● YOUR GOAL
Examine each line of the data. Copy the line if it includes the word "body".

Stored dataset items
────────────────────────────────────────

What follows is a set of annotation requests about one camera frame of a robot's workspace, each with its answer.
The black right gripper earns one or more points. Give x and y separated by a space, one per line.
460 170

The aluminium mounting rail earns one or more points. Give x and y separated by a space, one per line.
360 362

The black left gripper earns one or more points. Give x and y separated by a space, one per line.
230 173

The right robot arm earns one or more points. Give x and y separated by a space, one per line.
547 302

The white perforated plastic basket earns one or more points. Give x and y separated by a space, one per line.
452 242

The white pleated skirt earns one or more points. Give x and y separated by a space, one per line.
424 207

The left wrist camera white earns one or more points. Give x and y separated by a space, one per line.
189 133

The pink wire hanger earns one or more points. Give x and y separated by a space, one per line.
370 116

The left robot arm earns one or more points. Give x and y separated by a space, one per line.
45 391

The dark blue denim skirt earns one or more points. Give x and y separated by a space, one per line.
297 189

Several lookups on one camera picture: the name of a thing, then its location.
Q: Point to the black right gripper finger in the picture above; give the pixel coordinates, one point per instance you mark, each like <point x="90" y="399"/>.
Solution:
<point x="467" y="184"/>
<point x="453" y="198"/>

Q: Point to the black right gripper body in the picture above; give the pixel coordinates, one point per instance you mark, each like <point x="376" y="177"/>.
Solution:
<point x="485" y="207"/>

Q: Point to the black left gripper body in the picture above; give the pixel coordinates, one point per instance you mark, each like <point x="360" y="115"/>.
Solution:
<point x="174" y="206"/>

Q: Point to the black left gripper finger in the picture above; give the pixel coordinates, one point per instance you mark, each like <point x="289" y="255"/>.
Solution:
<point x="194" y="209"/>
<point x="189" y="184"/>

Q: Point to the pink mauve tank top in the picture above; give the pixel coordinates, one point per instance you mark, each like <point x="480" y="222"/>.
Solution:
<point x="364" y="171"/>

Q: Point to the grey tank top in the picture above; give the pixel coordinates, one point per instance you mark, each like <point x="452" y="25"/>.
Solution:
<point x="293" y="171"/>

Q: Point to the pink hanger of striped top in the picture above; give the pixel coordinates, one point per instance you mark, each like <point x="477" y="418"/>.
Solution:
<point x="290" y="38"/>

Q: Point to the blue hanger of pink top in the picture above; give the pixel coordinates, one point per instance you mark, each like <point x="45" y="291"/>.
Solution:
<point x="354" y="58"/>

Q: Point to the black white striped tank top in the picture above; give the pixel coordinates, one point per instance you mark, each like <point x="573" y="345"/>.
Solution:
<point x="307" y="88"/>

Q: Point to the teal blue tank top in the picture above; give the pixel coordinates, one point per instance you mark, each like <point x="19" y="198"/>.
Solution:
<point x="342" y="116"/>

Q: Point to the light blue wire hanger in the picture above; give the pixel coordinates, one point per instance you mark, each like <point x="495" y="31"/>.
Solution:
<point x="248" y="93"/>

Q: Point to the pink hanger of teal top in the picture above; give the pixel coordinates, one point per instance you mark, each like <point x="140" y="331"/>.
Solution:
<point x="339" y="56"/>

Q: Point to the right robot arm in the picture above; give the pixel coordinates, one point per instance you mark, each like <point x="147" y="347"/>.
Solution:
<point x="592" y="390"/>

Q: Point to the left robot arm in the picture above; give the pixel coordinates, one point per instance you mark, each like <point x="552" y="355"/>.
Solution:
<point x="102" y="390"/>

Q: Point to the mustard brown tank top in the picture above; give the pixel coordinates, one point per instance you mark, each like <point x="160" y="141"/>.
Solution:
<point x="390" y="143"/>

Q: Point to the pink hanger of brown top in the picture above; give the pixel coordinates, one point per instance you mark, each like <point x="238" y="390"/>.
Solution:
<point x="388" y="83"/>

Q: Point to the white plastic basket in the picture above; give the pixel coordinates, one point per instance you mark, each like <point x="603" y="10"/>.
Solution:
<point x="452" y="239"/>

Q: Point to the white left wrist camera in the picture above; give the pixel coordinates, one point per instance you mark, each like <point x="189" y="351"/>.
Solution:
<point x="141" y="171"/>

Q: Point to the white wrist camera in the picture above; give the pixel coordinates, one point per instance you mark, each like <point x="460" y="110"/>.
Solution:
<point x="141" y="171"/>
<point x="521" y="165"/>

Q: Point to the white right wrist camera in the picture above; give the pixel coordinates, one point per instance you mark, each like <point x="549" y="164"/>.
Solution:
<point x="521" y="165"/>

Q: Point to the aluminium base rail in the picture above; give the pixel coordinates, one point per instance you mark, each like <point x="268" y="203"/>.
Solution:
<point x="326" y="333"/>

────────────────────────────────────────

● EXERCISE RESULT
Q: Point to the black right gripper body in the picture above; give the pixel coordinates, one point per instance you mark, each like <point x="376" y="177"/>.
Q: Point to the black left gripper body in the picture above; give the pixel coordinates, one point per instance you mark, each like <point x="360" y="115"/>.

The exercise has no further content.